Division of a circle into four, eight equal parts. Building a regular quadrangle and octagon.

Dash-dotted center lines drawn perpendicular to one another divide the circle into four equal parts. Consistently connecting their ends, we obtain a regular quadrangle (Fig. 64).

In order to divide the circle into eight equal parts, it is necessary to divide into two equal parts an arc equal to 1/4 of the circle. Thus, we obtain an arc equal to 1/8 of the circle (A4 \u003d A3). With a solution of the compass equal to A3 or A4, we make serifs on the circle, dividing it into eight equal parts. Consistently connecting the serifs with line segments, we get a regular octagon (Fig. 64).

Build a regular hexagon, the side of which is equal to this segment.

To solve the problem, we use the formula a \u003d P. Let PC be a given segment. We construct a circle of radius PC and mark on it an arbitrary point A1. Then, without changing the compass solution, we construct points A2, A3, A4 ..... A6 on this circle so that the equalities - A1A2 \u003d A3A4 \u003d A5A6 are fulfilled. Connecting the given points in series by segments, we obtain the desired regular hexagon A1A2A3A4A5A6.

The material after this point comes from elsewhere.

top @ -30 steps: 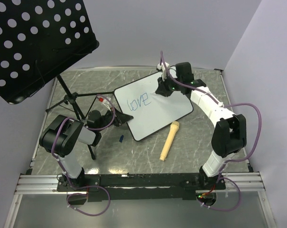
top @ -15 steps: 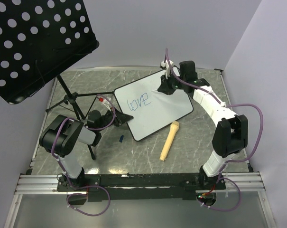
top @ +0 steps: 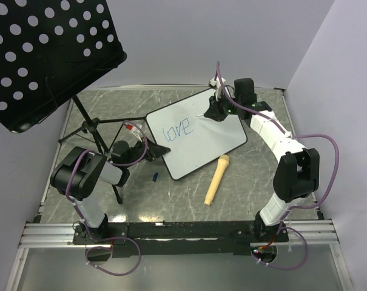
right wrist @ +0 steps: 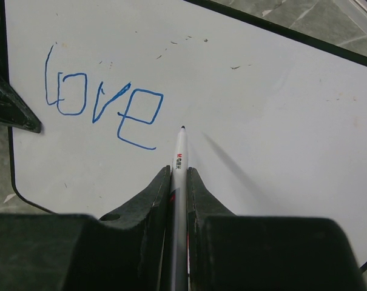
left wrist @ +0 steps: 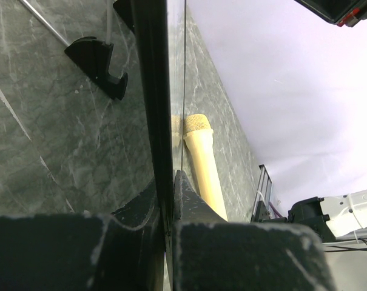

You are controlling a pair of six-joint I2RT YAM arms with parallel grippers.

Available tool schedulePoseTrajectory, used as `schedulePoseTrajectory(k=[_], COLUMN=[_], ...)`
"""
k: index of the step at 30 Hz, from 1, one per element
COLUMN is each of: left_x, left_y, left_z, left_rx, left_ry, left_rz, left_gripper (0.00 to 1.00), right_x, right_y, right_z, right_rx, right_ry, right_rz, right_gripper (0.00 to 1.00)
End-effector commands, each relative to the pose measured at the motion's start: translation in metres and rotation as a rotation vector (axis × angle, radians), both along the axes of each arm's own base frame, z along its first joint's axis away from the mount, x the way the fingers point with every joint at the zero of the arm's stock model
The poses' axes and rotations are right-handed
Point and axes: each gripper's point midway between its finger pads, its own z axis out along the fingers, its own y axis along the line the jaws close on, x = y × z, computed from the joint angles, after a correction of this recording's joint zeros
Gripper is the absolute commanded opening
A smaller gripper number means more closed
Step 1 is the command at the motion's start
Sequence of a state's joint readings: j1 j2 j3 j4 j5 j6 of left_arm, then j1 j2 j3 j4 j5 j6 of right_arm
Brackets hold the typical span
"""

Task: Write a sentence on the whiteboard

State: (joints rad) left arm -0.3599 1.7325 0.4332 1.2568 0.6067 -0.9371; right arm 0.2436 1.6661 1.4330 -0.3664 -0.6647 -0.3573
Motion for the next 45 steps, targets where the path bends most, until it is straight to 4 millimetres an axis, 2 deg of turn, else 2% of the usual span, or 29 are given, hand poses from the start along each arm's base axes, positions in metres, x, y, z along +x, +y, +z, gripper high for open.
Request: schedulePoseTrajectory(k=[1,37,45], left_x=[-0.0061,-0.0066,-0.0069], left_y=[-0.0069,-0.0062,-0.0063], left_z=[0.0538,0.0550,0.0554], left_rx=[-0.047,-0.041,-0.042], left_ry=[-0.276,-0.274,-0.274], left_rz=[-0.060,-0.057,-0.059], left_gripper=[0.01,0.01,0.01], right_x=[-0.0023,-0.0039,0.0005], right_y=[-0.0013,-0.0015,-0.0092], right_z=[0.0324,0.0338,0.0302], right_rx=[0.034,0.044,0.037], right_ry=[-0.102,-0.116,-0.117], right_rz=[0.024,0.050,0.026], right_gripper=[0.00,0.00,0.00])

Division of a circle into five and ten equal parts. Building regular pentagon and decagon.

To divide the circle into five equal parts, we find the middle of the radius of the circle OA. Taking point B as the center, draw an arc whose radius is equal to the length of the segment BC until it intersects with the horizontal diameter at point E. The segment CE is the side of the pentagon. The segment OE corresponds to the side of a regular inscribed decagon. Having set aside a value equal to 1/5 and 1/10 of the circle, we divide it into five and ten equal parts. Connecting serifs (vertices of the n-gon) in succession by line segments, we obtain regular penta- and decagons (Fig. 65).

Division of a circle into three, six, twelve equal parts. Building regular polygons.

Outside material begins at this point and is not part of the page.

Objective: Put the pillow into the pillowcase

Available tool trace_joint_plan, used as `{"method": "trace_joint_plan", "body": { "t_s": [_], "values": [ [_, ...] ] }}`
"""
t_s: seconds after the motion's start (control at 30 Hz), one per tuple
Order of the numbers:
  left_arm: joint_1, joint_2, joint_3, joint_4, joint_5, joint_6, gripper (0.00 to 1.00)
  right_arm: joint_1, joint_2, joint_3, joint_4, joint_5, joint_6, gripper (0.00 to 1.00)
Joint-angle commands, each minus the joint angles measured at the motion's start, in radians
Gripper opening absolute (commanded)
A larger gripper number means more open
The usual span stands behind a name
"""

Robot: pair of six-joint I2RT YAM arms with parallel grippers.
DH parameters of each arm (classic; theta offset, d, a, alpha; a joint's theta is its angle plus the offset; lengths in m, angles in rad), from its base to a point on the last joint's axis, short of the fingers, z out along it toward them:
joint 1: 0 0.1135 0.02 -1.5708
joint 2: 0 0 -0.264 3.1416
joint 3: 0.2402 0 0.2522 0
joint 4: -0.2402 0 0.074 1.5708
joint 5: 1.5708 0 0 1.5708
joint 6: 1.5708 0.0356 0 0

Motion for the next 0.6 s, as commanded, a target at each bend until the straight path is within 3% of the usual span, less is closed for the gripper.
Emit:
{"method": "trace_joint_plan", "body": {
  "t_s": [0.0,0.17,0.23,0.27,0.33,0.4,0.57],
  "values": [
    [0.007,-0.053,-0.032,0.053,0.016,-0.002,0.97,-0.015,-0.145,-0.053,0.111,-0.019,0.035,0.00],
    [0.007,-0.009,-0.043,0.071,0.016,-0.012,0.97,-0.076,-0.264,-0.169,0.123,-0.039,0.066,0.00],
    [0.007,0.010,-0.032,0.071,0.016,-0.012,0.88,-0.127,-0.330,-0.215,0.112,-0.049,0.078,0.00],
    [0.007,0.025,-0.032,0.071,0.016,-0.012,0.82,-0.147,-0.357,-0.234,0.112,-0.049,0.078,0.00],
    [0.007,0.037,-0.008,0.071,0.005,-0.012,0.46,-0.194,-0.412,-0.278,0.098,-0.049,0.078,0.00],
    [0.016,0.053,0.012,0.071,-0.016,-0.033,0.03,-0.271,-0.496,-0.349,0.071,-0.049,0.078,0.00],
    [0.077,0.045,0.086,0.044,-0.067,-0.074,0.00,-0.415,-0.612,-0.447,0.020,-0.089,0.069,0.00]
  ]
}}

The division of the circle into three equal parts is as follows. Point C (Fig. 66) is taken as the center from which the arc is drawn, the radius of which is equal to the radius of the circle. The drawn arc will intersect the circle at points 2 and 3. Arcs 1-2, 1-3, 2-3 are the third part of the circle. Connecting the points 1, 2 and 3, we get a regular triangle.

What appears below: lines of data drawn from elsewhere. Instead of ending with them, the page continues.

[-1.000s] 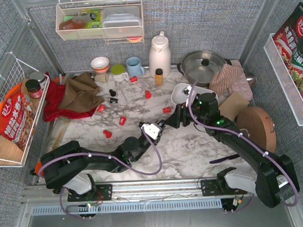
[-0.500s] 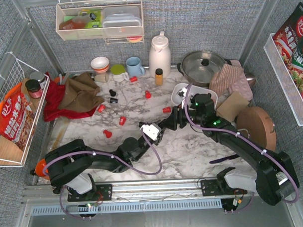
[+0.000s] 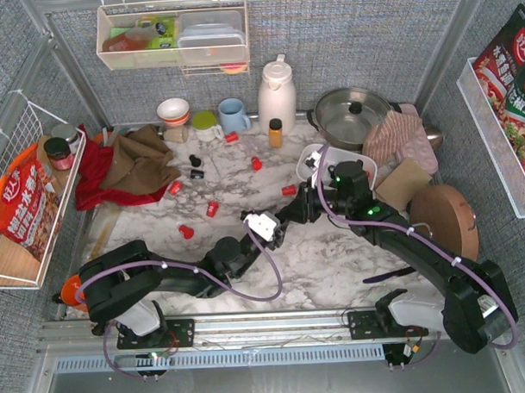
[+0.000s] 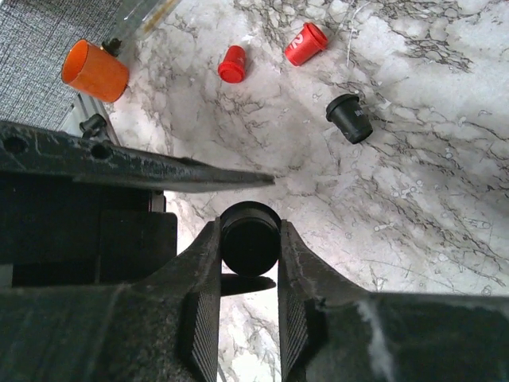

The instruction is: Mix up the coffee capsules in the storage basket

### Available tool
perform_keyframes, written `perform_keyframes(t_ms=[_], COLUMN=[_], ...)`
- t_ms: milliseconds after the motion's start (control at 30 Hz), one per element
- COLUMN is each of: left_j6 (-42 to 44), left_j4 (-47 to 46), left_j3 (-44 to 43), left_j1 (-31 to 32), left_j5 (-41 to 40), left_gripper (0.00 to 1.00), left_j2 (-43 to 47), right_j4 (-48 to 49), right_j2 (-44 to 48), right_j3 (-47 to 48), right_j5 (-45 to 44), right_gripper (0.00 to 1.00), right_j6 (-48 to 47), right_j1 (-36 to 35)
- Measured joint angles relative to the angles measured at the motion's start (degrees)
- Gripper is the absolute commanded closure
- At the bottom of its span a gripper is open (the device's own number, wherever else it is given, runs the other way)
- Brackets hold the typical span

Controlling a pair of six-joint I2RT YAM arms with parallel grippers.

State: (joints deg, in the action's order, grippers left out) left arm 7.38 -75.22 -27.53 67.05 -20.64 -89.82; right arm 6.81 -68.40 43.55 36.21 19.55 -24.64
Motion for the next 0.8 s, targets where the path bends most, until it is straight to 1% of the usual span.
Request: perform_keyframes(t_ms=[33, 100, 133, 167, 200, 267, 400, 467, 533, 633, 800], left_j6=[0.0, -0.1, -0.1, -0.1, -0.1, -0.2, -0.5, -1.1, -1.8, -3.3, -6.9], left_j4=[0.0, -0.1, -0.2, -0.2, -0.2, -0.6, -1.5, -1.8, -1.8, -0.6, 5.3], left_j3=[0.0, 0.0, 0.0, 0.0, 0.0, 0.3, 1.6, 2.7, 3.6, 4.0, 2.2], left_j1=[0.0, 0.0, 0.0, 0.0, 0.0, 0.0, 0.0, 0.0, 0.0, 0.0, 0.0], left_j5=[-0.3, -0.6, -1.0, -1.8, -2.0, -2.4, -3.4, -4.5, -6.4, -9.9, -16.1], left_gripper=[0.33, 0.21, 0.13, 0.04, 0.01, 0.01, 0.01, 0.01, 0.01, 0.01, 0.01], left_j2=[0.1, 0.2, 0.3, 0.4, 0.4, 0.7, 1.8, 2.5, 3.0, 3.1, 3.1], right_j4=[-0.3, -0.9, -1.2, -1.5, -1.9, -2.8, -5.1, -6.8, -8.3, -10.0, -9.3], right_j2=[0.0, 0.0, -0.1, -0.2, -0.2, -0.2, 0.0, 0.5, 1.0, 1.3, 0.0], right_j3=[0.0, 0.2, 0.3, 0.3, 0.5, 0.7, 1.7, 2.4, 3.0, 3.2, 3.2], right_j5=[0.0, -0.3, -0.5, -0.8, -1.1, -2.0, -6.2, -10.6, -16.2, -27.2, -44.2], right_gripper=[0.82, 0.86, 0.88, 0.9, 0.93, 1.0, 1.0, 1.0, 1.0, 1.0, 1.0], right_j6=[0.0, -0.3, -0.3, -0.4, -0.5, -0.7, -1.0, -1.4, -1.5, -1.5, -1.8], right_j1=[0.0, 0.0, 0.0, 0.0, 0.0, 0.0, 0.0, 0.0, 0.0, 0.3, 1.7])
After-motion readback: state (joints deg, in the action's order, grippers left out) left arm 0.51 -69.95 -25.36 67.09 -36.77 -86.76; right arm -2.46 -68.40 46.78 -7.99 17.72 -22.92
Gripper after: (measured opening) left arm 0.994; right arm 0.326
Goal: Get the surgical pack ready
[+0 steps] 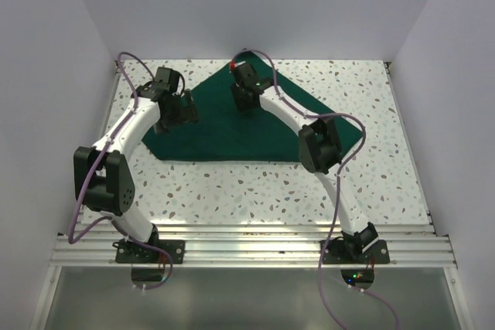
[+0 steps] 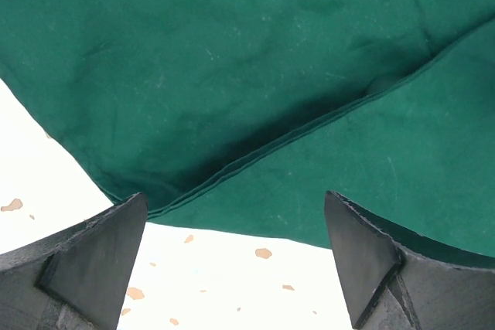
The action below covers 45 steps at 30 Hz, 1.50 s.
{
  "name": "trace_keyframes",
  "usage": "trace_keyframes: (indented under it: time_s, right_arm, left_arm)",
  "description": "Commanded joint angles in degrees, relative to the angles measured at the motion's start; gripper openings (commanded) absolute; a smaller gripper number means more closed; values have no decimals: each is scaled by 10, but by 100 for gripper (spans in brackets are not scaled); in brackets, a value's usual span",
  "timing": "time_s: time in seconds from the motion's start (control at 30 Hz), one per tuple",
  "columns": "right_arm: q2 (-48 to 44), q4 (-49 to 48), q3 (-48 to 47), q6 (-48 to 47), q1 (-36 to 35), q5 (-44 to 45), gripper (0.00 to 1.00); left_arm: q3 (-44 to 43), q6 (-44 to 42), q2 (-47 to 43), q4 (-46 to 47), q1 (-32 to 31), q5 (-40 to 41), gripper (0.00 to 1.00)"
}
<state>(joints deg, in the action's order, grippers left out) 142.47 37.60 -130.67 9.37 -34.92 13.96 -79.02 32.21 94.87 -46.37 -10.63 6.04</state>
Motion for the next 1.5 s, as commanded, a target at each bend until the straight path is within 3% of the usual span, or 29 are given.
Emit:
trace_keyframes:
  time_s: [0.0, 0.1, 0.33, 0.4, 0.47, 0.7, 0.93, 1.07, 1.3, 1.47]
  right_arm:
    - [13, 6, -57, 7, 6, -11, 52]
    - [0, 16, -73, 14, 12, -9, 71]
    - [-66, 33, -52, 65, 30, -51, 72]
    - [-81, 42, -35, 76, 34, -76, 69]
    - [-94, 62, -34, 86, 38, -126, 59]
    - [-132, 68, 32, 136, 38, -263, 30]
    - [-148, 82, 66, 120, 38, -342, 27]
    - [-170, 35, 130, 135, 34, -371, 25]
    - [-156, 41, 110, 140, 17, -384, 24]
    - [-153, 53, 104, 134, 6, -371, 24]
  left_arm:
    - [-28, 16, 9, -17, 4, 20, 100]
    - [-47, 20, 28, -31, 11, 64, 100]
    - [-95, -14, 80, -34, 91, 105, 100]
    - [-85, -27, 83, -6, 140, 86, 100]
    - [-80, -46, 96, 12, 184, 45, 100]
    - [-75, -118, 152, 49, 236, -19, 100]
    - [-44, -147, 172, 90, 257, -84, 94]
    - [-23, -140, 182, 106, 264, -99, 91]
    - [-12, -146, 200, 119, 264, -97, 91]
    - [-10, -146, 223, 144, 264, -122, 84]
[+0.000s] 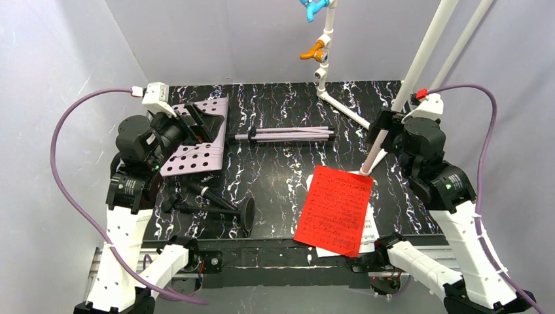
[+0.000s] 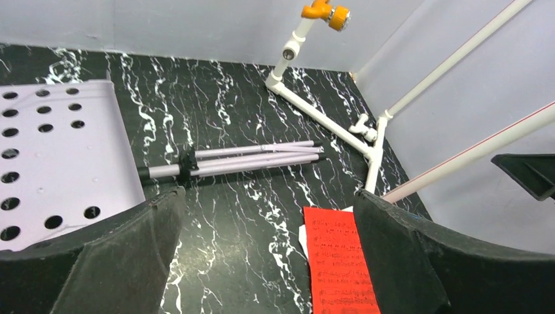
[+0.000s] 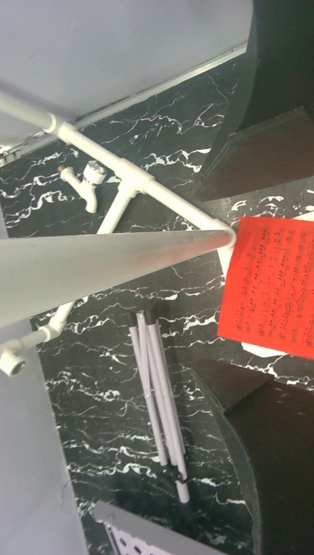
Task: Set up the instrument practice props
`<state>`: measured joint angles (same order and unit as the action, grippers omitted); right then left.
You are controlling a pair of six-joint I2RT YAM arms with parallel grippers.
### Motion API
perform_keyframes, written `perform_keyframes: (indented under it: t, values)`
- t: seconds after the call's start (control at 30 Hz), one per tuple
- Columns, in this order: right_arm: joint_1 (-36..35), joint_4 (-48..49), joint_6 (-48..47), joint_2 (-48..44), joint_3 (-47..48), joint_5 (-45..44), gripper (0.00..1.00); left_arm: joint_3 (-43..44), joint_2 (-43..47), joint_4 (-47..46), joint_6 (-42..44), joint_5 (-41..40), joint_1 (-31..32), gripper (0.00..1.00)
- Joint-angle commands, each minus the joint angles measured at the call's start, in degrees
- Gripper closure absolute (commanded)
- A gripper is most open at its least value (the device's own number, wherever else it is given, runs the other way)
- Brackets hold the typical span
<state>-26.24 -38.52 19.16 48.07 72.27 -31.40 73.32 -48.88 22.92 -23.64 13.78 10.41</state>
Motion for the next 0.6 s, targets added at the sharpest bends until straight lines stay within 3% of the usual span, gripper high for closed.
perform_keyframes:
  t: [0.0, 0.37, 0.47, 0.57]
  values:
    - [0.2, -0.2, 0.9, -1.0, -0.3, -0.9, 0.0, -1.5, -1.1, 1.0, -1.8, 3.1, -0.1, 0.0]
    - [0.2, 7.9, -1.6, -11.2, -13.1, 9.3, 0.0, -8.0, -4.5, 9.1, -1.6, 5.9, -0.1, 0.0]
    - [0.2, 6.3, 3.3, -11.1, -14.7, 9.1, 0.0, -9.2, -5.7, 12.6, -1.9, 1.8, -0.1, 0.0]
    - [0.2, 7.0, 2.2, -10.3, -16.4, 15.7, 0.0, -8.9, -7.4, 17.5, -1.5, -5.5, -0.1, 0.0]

To divide a circle into six equal parts, from any of its points, we set aside segments equal to the radius of the circle (R). The resulting arcs divide the circle into six equal parts. Having taken points 1, 2, 3, 4, 5, 6 as the vertices of the hexagon, we connect them by line segments, as shown in Fig. 67, a. Thus, we construct a regular hexagon.

The division of the circle into twelve equal parts is based on the postponement of segments equal to half the radius of the circle (R / 2) from any of its points. The resulting arcs will divide the circle into twelve equal parts. Taking each serif at the top of the dodecagon and connecting them in series, we get the correct dodecagon and the definition of the radius (Fig. 67, b).

Finding the center of the arc and determining the radius.

In the practice of carrying out the drawings, it may be necessary to find the center of the arc and determine the value of its radius. To do this, hold two non-parallel chords and restore the perpendiculars to their midpoints. The intersection point of the perpendiculars (point O) is the center of the arc (Fig. 68). From the center measure the value of the radius of the arc.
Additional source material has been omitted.